Pharmacology in Dentistry

Instructor: Jennifer Preuss

Jen has practiced for 15 years in the healthcare field and has a Master's Degree in Education.

In this lesson, you will learn about dental pharmacology and the different medications that are used in the dental field to treat conditions that occur in the mouth. You will also learn about the side effects of each of these medications and questions to ask your dentist when each of the medications is used or prescribed.

'My mouth is killing me!'

You wake up one morning with a terrible toothache. You have a huge presentation to give and this is the last thing you need right now. Your mouth is swollen and throbbing, and you need to go and see a dentist ASAP. But how in the world are they going to make this swelling and pain go away? That's where dental pharmaceuticals come into play.
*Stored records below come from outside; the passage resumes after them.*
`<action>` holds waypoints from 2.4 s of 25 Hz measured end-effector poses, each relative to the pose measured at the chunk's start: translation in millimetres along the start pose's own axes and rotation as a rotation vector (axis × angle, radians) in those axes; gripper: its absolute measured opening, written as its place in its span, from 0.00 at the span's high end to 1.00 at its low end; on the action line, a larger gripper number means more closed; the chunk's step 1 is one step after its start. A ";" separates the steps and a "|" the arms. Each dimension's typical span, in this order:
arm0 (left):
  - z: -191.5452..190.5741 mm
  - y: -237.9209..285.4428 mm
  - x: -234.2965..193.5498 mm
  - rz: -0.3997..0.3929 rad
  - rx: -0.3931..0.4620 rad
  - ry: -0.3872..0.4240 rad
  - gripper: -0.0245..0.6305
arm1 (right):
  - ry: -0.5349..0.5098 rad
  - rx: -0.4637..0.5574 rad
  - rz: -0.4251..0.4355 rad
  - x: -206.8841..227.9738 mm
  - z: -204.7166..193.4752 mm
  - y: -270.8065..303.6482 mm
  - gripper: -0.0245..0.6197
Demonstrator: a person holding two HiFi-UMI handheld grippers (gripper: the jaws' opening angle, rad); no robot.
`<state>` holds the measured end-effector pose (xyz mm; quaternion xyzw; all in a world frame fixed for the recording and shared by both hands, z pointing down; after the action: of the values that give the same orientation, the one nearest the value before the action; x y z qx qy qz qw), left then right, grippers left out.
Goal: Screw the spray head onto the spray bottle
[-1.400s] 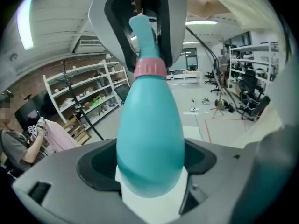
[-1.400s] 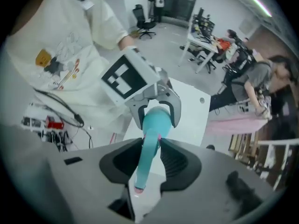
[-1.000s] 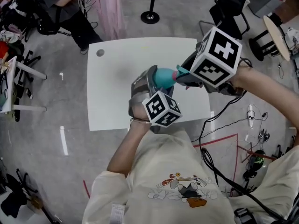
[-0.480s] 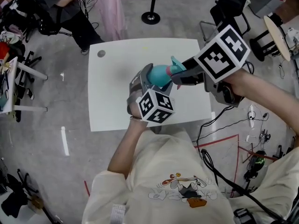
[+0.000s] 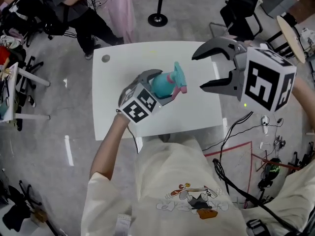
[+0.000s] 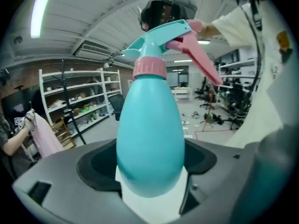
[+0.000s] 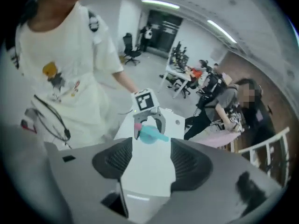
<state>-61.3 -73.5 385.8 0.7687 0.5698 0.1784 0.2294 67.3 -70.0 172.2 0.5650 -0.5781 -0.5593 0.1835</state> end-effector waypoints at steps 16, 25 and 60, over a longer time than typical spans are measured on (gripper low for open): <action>34.7 11.5 35.1 -0.513 -0.050 0.281 0.35 | -0.606 -0.006 0.202 -63.6 13.5 44.5 0.61; 37.8 13.8 34.3 -0.529 -0.065 0.284 0.35 | -0.624 -0.031 0.215 -65.2 14.3 51.6 0.74; 30.1 20.5 45.4 0.250 -0.070 -0.087 0.35 | 0.282 -0.076 0.119 -27.6 -19.8 73.7 0.76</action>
<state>-15.9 -39.5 372.7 0.8321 0.4526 0.1919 0.2567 59.2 -74.4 252.8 0.5952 -0.5575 -0.4843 0.3169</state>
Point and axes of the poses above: the fingertips, and each gripper's own axes: y forward along the fingers, x to its right, z out of its top, the point moved 10 cm from there along -y, backward along the fingers, and after that the axes turned 10 degrees about -z, right-handed, at the moved point
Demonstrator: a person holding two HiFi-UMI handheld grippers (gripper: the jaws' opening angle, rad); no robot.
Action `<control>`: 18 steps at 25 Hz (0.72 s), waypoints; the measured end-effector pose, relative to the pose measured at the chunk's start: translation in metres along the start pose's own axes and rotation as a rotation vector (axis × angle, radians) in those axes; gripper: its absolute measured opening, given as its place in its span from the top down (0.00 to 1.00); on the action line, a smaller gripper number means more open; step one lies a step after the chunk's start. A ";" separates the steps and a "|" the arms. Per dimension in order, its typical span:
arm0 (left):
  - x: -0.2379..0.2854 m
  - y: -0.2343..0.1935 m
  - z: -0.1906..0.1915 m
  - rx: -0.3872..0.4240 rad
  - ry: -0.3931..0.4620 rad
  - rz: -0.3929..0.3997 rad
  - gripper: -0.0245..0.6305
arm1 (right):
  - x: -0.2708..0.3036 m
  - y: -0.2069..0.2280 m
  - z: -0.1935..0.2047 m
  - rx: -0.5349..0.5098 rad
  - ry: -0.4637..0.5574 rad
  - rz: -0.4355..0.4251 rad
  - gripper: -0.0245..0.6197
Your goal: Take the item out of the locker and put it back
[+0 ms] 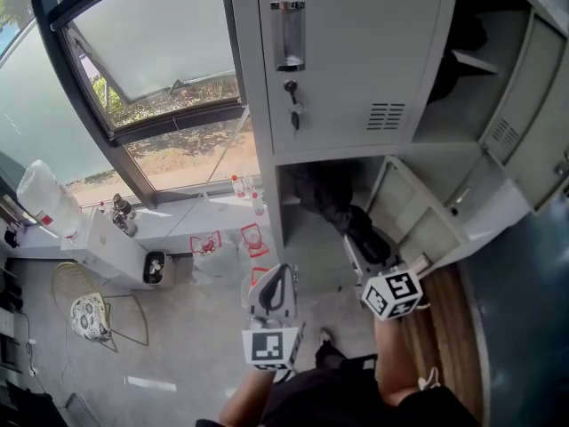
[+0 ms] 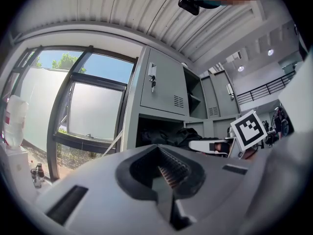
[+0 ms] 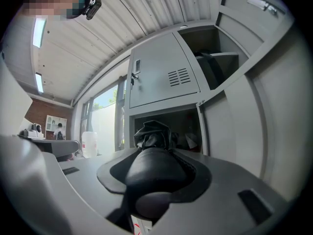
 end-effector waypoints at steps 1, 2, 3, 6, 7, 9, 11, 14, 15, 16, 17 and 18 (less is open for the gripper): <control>0.004 0.000 0.000 0.003 0.001 -0.004 0.98 | 0.005 0.005 0.002 -0.010 0.002 0.001 0.70; 0.007 0.000 -0.001 0.005 0.003 -0.007 0.97 | 0.010 0.010 0.004 -0.018 0.003 0.003 0.70; 0.010 0.001 -0.001 0.006 0.004 -0.010 0.98 | 0.014 0.014 0.006 -0.021 0.000 0.004 0.70; 0.020 0.002 0.000 0.002 0.004 -0.015 0.97 | 0.027 0.023 0.011 -0.006 -0.008 0.005 0.70; 0.024 0.003 0.001 0.002 0.002 -0.016 0.97 | 0.031 0.025 0.011 -0.003 -0.010 0.003 0.70; 0.029 0.004 0.001 0.001 -0.003 -0.019 0.97 | 0.040 0.029 0.011 0.002 -0.016 0.001 0.70; 0.035 0.004 0.002 -0.002 -0.007 -0.024 0.98 | 0.050 0.035 0.009 -0.003 -0.007 0.001 0.70; 0.044 0.002 0.002 -0.001 -0.004 -0.031 0.98 | 0.064 0.042 0.011 -0.001 -0.008 -0.004 0.70; 0.047 0.002 0.002 0.002 -0.004 -0.032 0.98 | 0.069 0.045 0.012 -0.006 -0.010 -0.006 0.70; 0.050 0.002 0.002 0.004 -0.004 -0.032 0.98 | 0.073 0.048 0.013 -0.008 -0.011 -0.005 0.70; 0.053 0.002 0.002 0.006 -0.006 -0.033 0.98 | 0.076 0.050 0.013 -0.006 -0.012 -0.002 0.70; 0.056 0.001 0.002 0.006 -0.008 -0.034 0.97 | 0.080 0.052 0.013 -0.001 -0.012 0.002 0.70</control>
Point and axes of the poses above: the fingertips, and each gripper's own axes: x forward along the fingers, y to its right, z out of its underside, the point moved 1 cm from there along -x, backward along the fingers, and after that the axes turned 6 degrees about -z, right-handed, at the moved point
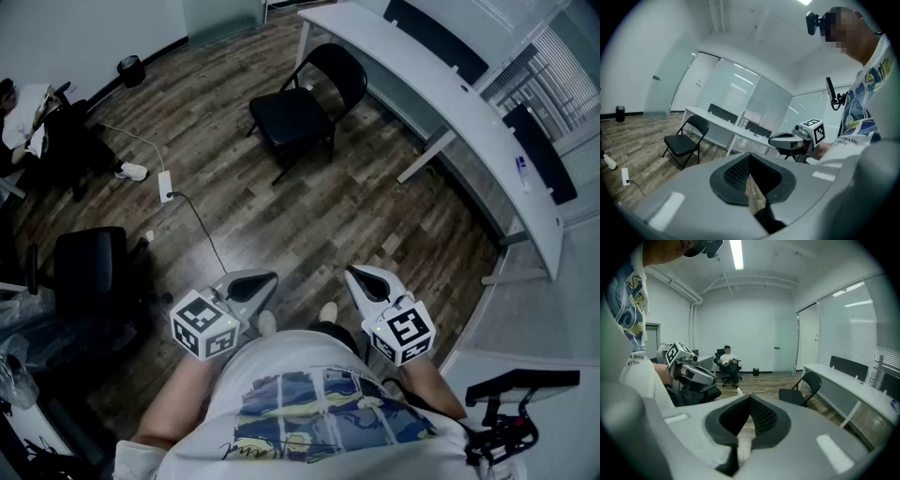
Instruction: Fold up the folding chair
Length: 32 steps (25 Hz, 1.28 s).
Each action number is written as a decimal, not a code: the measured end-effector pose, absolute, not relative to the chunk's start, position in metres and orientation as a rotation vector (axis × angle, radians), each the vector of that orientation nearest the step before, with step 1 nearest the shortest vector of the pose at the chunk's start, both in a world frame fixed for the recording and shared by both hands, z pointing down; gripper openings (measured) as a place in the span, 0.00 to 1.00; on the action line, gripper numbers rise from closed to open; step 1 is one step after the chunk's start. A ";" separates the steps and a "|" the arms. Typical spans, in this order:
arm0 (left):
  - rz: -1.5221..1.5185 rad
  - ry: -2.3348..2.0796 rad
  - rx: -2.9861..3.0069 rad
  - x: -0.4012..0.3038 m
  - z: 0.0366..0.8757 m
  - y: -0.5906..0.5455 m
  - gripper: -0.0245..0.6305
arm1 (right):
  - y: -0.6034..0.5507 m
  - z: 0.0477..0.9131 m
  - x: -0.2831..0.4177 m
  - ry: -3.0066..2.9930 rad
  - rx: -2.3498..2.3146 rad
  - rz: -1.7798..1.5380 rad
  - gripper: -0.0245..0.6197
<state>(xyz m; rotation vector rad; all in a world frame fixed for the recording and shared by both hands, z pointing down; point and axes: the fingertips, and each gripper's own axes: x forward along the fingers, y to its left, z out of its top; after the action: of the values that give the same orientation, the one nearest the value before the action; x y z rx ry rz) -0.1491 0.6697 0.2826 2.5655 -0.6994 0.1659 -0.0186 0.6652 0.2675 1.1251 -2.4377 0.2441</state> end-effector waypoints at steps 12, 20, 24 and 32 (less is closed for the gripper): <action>0.159 -0.671 2.565 -0.147 0.287 0.662 0.04 | 0.661 0.267 -0.016 -2.430 1.148 0.259 0.04; 0.165 -0.662 2.570 -0.149 0.289 0.664 0.04 | 0.660 0.268 -0.019 -2.444 1.147 0.276 0.05; 0.143 -0.676 2.562 -0.158 0.288 0.663 0.04 | 0.658 0.265 -0.025 -2.438 1.124 0.268 0.07; 0.103 -0.695 2.541 -0.172 0.290 0.662 0.04 | 0.660 0.263 -0.034 -2.419 1.120 0.273 0.07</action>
<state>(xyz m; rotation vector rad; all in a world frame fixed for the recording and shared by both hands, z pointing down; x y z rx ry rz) -0.1719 0.6617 0.2904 2.5408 -0.6950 0.1031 -0.0344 0.6595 0.2630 1.1196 -2.4195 0.2734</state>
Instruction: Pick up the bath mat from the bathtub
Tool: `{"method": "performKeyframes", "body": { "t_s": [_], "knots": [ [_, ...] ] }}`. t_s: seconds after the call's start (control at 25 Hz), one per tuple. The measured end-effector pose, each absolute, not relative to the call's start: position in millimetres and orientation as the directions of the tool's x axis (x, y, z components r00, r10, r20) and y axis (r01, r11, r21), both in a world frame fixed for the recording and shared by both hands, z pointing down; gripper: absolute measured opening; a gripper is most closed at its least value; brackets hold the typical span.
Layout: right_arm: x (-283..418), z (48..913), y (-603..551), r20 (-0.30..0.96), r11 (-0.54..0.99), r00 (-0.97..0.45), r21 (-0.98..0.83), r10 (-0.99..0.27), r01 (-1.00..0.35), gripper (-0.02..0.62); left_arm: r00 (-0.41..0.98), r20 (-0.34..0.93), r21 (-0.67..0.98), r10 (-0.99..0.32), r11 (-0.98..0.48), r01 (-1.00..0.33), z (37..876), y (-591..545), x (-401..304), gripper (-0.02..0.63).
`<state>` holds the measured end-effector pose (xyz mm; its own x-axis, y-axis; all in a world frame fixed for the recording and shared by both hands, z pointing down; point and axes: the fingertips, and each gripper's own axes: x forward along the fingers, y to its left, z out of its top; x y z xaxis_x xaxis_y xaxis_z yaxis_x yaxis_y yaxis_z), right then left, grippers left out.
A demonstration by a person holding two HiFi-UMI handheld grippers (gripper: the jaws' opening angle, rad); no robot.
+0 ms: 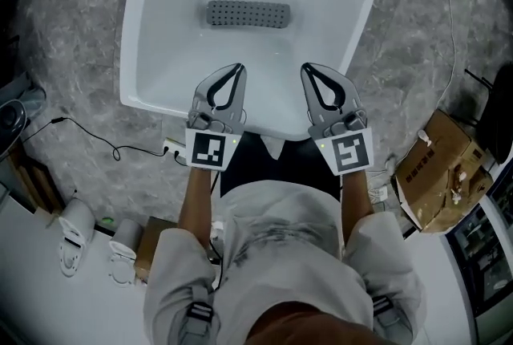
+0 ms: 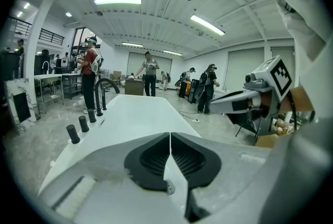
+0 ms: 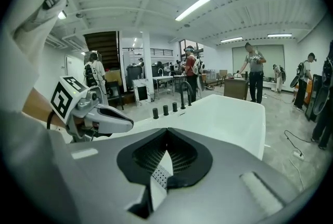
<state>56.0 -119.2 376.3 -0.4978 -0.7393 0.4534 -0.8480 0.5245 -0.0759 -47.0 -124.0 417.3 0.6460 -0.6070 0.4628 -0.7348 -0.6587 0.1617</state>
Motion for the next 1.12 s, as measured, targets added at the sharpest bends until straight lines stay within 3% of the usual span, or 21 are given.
{"method": "performKeyframes", "body": {
  "t_s": [1.12],
  "knots": [
    [67.7,546.0,-153.4,0.518,0.497,-0.515,-0.188,-0.683,-0.847,0.003,0.725,0.504,0.15,-0.469,-0.779,-0.608,591.9,-170.2,-4.1,0.034]
  ]
}}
Defining Dental Pharmacology

Dental pharmacology is the study of drugs, or pharmaceuticals, typically used in the dental field. The most common types of drugs used by a dentist or dental professional are analgesics, antibiotics, anti-inflammatory drugs, and anesthetics. Each drug works in a different way to address whatever the dental issue may be.

Analgesics

Obviously, in the case of having a terrible toothache, your first concern is to make the pain stop. Analgesics are drugs that are used to get pain under control. This category includes many classes of medications, but the ones most commonly used in dentistry are acetaminophens, such as Tylenol, or nonsteroidal anti-inflammatory drugs (NSAIDs), such as Motrin. Opioids, such as oxycodone or hydrocodone, can also be used to control pain. Keep in mind, though, that while these drugs will help control the pain, you still need to address the actual cause of the pain. As with any medication, there are side effects of analgesics that can include upset stomach, dizziness, and diarrhea.

Antibiotics

The terrible pain that you're feeling is most likely caused by inflammation occurring from an infection, so it's important to get the infection under control. This can be done by using another category of drugs known as antibiotics. Antibiotics are used in healthcare to treat bacterial infections. Many dental infections stem from bacteria in the mouth that cause plaque formation, dental cavities, and periodontal disease. In order to get the infection under control, an antibiotic, such as Penicillin, Amoxicillin, or Keflex, would be prescribed. Side effects of antibiotics can include fungal or yeast infections, diarrhea, or upset stomach. Many people also have allergies to certain antibiotics, so it's very important to make sure your dentist knows if you have had an allergic reaction to an antibiotic in the past.

Anti-inflammatory drugs

Another way to get the pain-causing inflammation under control is to prescribe or recommend an anti-inflammatory drug. Anti-inflammatory drugs are used to reverse active inflammation. Many of these drugs can be prescribed or are available over-the-counter. Motrin is a commonly used anti-inflammatory drug used in dentistry because it helps with the tooth pain and also helps tackle the inflammation causing the pain. There are also side effects of anti-inflammatory drugs that include nausea, vomiting, dizziness, or drowsiness.